27 Sep Women entrepreneurs reach for $1M level
Madison, Wis. – Nell Merlino and Laurie Benson may be as different as, well, New York City and Madison, but they share an enriching vision for women entrepreneurs, including those operating in the technology space.
Their vision has dollar signs as far as the eye can see, but the result may be a largely untapped source of economic growth – women who want to take their business to the next level. Specifically, the million-dollar level.
Merlino, the creative force beyond Take Your Daughter to Work Day and president of Count Me In, a New York-based micro lender, visited Madison to launch the Wisconsin version of the Make Mine a $Million business strategy. The goal is to inspire one million women entrepreneurs to reach $1 million in revenue by 2010.
Ambitious? Yes, but consider that there are 10 million women-owned businesses in the United States, yet only about three percent, or 245,000, generate $1 million or more in annual revenue. Count Me In estimates that getting one million women to the $1 million revenue mark would create over four million new jobs and have $700 billion in economic impact.
Count Me In already has named 20 winners from its first awards program in San Francisco, and it’s actively planning another business event for Oct. 24 in New York City, where another 20 women will vie for business-oriented awards. If all goes as planned, the show could be coming to a Wisconsin town near you.
“I am convinced this is something we can do,” Merlino said. “The next step is to go deeper into communities across the country.”
Prairie millions
Melrino came to Madison at Benson’s invitation, and they begin mapping a strategy to raise the number of such businesses in Wisconsin. Among those in attendance were Commerce Secretary Mary Burke, Jennifer Alexander, president of the Greater Madison Chamber of Commerce, and Denise Roseland of the Department of Public Instruction’s Girls in STEM (Science, Technology, Engineering, and Math) initiative.

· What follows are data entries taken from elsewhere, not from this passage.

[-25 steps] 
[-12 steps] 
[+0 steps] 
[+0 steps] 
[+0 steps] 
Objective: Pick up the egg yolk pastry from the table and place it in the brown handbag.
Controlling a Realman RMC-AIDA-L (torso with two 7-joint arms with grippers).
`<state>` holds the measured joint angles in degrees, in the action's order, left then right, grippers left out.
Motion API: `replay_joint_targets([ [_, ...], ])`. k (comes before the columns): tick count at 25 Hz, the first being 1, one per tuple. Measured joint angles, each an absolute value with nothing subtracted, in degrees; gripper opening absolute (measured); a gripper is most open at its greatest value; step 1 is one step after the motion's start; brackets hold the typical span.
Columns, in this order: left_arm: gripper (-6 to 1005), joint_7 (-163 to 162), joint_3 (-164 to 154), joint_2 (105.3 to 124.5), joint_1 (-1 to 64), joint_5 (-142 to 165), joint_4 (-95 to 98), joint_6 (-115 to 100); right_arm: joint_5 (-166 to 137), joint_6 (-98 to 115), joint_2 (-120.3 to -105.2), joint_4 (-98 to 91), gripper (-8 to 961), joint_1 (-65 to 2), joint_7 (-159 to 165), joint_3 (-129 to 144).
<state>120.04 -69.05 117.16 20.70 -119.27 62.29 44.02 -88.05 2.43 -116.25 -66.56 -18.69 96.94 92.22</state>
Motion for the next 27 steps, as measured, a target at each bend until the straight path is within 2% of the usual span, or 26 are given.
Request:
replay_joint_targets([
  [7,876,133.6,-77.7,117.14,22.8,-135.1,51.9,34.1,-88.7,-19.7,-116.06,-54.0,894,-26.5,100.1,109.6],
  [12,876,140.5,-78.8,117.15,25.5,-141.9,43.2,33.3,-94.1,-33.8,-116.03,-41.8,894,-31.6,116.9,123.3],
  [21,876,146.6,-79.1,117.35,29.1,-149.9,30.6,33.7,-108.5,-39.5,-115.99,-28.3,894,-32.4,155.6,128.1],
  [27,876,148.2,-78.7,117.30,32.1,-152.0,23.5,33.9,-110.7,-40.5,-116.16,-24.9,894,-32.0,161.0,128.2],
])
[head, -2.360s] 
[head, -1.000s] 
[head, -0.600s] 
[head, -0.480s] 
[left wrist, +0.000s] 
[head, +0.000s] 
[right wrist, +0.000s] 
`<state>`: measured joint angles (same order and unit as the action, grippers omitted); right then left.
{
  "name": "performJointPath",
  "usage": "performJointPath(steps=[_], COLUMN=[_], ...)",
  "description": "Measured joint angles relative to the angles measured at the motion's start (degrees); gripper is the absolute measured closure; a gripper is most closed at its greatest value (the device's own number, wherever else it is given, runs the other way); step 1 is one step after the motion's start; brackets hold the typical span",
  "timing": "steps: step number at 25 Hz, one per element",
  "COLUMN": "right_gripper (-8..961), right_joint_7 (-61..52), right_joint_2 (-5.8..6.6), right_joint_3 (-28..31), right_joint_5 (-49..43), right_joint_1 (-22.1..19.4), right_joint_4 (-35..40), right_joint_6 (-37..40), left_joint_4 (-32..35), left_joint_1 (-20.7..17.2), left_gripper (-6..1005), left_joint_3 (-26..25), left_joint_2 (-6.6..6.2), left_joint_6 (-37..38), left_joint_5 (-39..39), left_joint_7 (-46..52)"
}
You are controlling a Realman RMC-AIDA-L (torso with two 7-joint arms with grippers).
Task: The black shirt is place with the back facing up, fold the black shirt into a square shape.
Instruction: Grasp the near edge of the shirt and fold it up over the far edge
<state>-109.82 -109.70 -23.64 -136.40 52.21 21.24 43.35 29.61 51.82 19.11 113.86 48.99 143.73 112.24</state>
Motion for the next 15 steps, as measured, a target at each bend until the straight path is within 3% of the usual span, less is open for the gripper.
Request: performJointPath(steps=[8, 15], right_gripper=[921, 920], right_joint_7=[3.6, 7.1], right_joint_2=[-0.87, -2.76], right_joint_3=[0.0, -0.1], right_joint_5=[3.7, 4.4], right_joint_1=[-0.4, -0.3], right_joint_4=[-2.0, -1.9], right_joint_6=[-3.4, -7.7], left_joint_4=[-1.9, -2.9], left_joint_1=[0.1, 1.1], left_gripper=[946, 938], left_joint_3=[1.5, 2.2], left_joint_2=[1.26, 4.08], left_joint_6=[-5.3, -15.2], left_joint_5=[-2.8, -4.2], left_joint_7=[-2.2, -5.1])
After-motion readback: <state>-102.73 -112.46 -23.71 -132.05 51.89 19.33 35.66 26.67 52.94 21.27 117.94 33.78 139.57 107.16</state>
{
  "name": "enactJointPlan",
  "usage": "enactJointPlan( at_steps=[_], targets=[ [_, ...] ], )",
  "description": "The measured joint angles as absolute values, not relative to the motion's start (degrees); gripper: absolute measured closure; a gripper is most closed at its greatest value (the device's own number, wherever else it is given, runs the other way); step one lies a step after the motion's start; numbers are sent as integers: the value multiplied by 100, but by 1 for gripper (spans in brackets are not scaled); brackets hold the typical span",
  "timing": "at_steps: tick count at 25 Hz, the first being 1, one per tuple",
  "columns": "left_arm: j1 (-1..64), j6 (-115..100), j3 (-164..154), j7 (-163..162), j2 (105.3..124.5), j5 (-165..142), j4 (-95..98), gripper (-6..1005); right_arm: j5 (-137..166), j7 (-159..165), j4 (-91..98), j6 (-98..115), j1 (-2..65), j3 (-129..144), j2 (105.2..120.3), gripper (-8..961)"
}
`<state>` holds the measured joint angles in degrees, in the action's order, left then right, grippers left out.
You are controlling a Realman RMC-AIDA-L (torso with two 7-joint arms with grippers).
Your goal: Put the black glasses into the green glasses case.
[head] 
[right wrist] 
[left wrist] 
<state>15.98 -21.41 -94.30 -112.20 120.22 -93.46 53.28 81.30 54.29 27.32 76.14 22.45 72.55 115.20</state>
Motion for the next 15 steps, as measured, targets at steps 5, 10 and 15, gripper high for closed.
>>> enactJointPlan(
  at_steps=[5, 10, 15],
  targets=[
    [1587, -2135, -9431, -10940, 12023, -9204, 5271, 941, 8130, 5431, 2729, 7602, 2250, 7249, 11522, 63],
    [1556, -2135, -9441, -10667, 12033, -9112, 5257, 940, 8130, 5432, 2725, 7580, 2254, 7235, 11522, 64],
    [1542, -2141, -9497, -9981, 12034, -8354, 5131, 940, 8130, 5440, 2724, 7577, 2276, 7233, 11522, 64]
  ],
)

“All of us, collaboratively, have the opportunity of a lifetime to create something special,” Benson said.
As part of the program, winning entrepreneurs receive mentoring, financing, increased visibility, a technology assessment from Cisco Systems, and software training from Intuit, among other sponsor-provided business necessities.
Merlino said an ancillary benefit would be to attract more young women to the STEM disciplines. “By drawing attention to women-owned businesses that are technology businesses, I think young women are going to see opportunities that they just weren’t aware of,” she said. “The kind of attention that the women who win this program get, and we have a number of technology companies that have won already, I think it will be just a great way to direct women to that.”
Benson, CEO of Inacom Information Systems, a company that generated $77 million in revenue in 2005, said mentoring also would be made available to high school girls.
“What we’re really talking about here is that we have some great examples of successful women-owned businesses in the state that are technology-driven, and really what we’re doing is giving this more visibility,” she said. “When we talk about the mentoring, that’s going to certainly include middle school girls and high school girls, and giving them the opportunity to get exposed to these technology careers.”
For women, the barriers to reaching higher in business often are their own. While the program can bring added confidence and expanded thinking to entrepreneurial women, Merlino said mindset issues and a lack of access to capital have prevented many women-owned businesses from growing beyond $250,000 in annual revenue.
One damaging belief among women is that if they take their businesses to $1 million, they will have to work longer and harder when in fact they will need to hire more, delegate, and perhaps work less and work smarter. When the program’s sponsor-driven services are made available to them, they become less tentative about taking the next step.
“The thing we’ve cracked is that we have set up a systematic way of dealing with a lot of this,” Merlino said.
No place like home
Local companies will be needed to step up and further erode any misgivings. Maureen McGinnity, chief diversity partner with the Madison office of Foley & Lardner, which hosted the Make Mine A $Million gathering, said the law firm is interested in providing participants with basic legal information through its website.
“We think one service we could provide is to build capacity for online, Web-based legal information that would generally be of interest to small businesses and growing businesses, not necessarily one-on-one legal advice, but at least hitting the basics of things that we think everybody needs to know,” McGinnity said.